*** Collected data ***

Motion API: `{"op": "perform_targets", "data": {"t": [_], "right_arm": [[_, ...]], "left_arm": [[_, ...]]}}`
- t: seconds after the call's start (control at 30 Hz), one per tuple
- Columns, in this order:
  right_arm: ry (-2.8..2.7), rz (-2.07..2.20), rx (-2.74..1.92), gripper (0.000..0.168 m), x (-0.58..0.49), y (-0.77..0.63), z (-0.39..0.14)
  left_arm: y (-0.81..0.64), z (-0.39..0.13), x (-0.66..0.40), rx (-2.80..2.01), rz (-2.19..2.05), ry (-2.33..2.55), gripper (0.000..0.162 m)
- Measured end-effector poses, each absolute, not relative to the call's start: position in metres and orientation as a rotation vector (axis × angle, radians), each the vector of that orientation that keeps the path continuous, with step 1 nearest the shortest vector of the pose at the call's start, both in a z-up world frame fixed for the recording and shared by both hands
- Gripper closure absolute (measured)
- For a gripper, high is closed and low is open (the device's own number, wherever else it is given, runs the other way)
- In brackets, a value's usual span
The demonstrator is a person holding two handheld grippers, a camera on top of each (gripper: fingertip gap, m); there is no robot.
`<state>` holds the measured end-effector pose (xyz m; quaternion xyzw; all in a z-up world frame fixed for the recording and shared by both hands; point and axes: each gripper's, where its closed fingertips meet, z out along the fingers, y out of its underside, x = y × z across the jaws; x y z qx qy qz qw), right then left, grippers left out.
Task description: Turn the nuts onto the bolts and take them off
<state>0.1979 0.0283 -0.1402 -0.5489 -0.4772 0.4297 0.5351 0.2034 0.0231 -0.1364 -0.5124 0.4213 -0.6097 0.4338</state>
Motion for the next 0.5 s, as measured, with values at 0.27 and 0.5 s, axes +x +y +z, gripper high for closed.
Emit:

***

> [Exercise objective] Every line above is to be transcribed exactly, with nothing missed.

> [Answer to this task]
Motion API: `{"op": "perform_targets", "data": {"t": [_], "right_arm": [[_, ...]], "left_arm": [[_, ...]]}}`
- t: seconds after the call's start (control at 30 Hz), one per tuple
- Columns, in this order:
  right_arm: ry (-2.8..2.7), rz (-2.07..2.20), rx (-2.74..1.92), gripper (0.000..0.168 m), x (-0.58..0.49), y (-0.77..0.63), z (-0.39..0.14)
  left_arm: y (-0.81..0.64), z (-0.39..0.13), x (-0.66..0.40), rx (-2.80..2.01), rz (-2.19..2.05), ry (-2.33..2.55), gripper (0.000..0.162 m)
- Measured end-effector poses, each absolute, not relative to the call's start: position in metres and orientation as a rotation vector (axis × angle, radians), each the vector of that orientation that keeps the path continuous, with step 1 nearest the shortest vector of the pose at the call's start, both in a z-up world frame fixed for the recording and shared by both hands
- Gripper closure absolute (measured)
- For a gripper, high is closed and low is open (the device's own number, wherever else it is given, runs the other way)
- In brackets, a value's usual span
The demonstrator is a person holding two handheld grippers, a camera on top of each (gripper: fingertip gap, m); there is no robot.
`<state>` holds the measured end-effector pose (xyz m; quaternion xyzw; all in a z-up world frame fixed for the recording and shared by both hands; point and axes: each gripper's, where its closed fingertips meet, z out along the fingers, y out of its underside, x = y × z across the jaws; x y z qx qy qz qw), right then left, grippers left out.
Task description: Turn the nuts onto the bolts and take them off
<state>0.1979 0.0283 -0.1402 -0.5489 -0.4772 0.4297 0.5351 0.2034 0.0231 -0.1364 -0.5124 0.4213 -0.6097 0.4338</state>
Motion for the next 0.5 s, as measured, with values at 0.27 and 0.5 s, axes +x +y +z, gripper high for closed.
Emit:

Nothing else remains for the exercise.